Tuesday, February 18, 1890
Rec’d letter from Frommel saying that the trial has been put over until Wed. Grandpa and Frank made ready to go on the 4-40 train this P.M. Mr. Cooper came up to do the milking.
Henry found twin lambs out to the barn this morning.
Wednesday, February 19, 1890
I have not been very well today. Grandpa and F. came on the 9-12 train this eve.
Man came up with a telegram for Mrs. Cooper from Mr. Morehouse.
F. carried it down to them just before 12 o’c at night.
I took Susie out to see the baby lambs.
F. Sanderson here after vinegar.
From Thur.20 until Mar. 1
Cloudy – snowstorm this P.M. and eve with the wind blowing fearfully. I did not go about the house to do anything all day. Mrs. Cooper went to New Haven on the 10 o’c train. Her daughter is quite sick. Mr. C. borrowed 2.25 & telegram was .50 – I have been quite busy doing the last things.

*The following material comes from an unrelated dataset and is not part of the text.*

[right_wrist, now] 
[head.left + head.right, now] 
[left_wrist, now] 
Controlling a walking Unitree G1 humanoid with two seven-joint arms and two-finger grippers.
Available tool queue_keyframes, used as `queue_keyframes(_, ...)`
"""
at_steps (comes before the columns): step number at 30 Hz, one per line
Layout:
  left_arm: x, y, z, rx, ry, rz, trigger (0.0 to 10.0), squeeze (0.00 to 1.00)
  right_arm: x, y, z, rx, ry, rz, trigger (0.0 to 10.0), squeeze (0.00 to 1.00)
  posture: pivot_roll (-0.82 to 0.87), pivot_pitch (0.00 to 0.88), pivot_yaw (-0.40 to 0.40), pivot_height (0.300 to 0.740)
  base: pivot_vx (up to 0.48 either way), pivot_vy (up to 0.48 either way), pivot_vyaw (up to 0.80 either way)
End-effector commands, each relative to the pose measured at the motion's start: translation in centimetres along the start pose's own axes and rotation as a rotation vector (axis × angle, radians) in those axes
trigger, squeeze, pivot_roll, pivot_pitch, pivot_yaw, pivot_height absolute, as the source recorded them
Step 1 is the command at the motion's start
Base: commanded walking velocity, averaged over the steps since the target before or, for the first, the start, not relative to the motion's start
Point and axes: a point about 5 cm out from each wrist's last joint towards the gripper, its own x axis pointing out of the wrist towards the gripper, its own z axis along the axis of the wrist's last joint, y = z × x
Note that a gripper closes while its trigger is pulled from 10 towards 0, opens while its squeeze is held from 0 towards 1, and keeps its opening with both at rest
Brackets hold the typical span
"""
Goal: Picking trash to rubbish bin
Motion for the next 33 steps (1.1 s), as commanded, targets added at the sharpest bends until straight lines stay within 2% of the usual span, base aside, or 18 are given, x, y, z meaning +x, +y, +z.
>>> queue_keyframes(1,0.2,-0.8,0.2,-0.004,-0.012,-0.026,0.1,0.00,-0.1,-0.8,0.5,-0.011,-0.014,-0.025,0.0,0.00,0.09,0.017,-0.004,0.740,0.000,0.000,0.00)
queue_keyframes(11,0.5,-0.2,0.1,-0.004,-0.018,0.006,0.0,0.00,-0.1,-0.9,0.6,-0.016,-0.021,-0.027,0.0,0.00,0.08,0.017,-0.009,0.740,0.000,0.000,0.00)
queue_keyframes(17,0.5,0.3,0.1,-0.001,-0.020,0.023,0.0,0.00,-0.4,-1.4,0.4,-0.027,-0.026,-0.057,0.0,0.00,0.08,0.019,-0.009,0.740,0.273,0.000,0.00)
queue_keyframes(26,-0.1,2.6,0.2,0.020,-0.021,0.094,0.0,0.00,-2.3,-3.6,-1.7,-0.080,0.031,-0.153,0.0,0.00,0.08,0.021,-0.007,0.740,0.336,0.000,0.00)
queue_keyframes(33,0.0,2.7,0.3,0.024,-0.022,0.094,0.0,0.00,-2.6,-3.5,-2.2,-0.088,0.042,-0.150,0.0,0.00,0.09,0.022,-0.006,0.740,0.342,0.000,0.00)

Ruby Elma was born at half past ten at night. Frank went for the Dr. and carried him home again. The wind blew fearfully and the snow flew but he had to go in a wagon. Dr. Perry is not very agreeable at such a time but I came out of it all right – and felt stronger than usual. Ruby weighed 4 ½ lbs.
Very cold, nearly down to 0.
Fri. morn Frank took a sleigh and went after Mrs. Hiram Graves. She was quite surprised to receive a call so soon.
Sun Prescott, Mattie and Emma rode down to church in a sleigh. P. looked quite manly with a sister on each side.
Mrs. Graves stayed with us ten days. Charged $7.50 for her services.
Ruby was called by Aunt Ruby’s name because she arrived on her birthday. She would have been 88 yrs. old.
Elma is after my mother.
Ruby appears to have been born prematurely – based on the weight and Mrs. Graves’ surprise at being called so soon. I am going to assume that Mrs. Graves was a midwife, though I’m not sure what services she would have provided since she was not present at the delivery itself. The late 19th century was apparently a transition time, as doctors began to more widely practice obstetrics and midwives’ role in the general population began to decrease. Emma doesn’t appear to be a fan of Dr. Perry’s bedside manner though.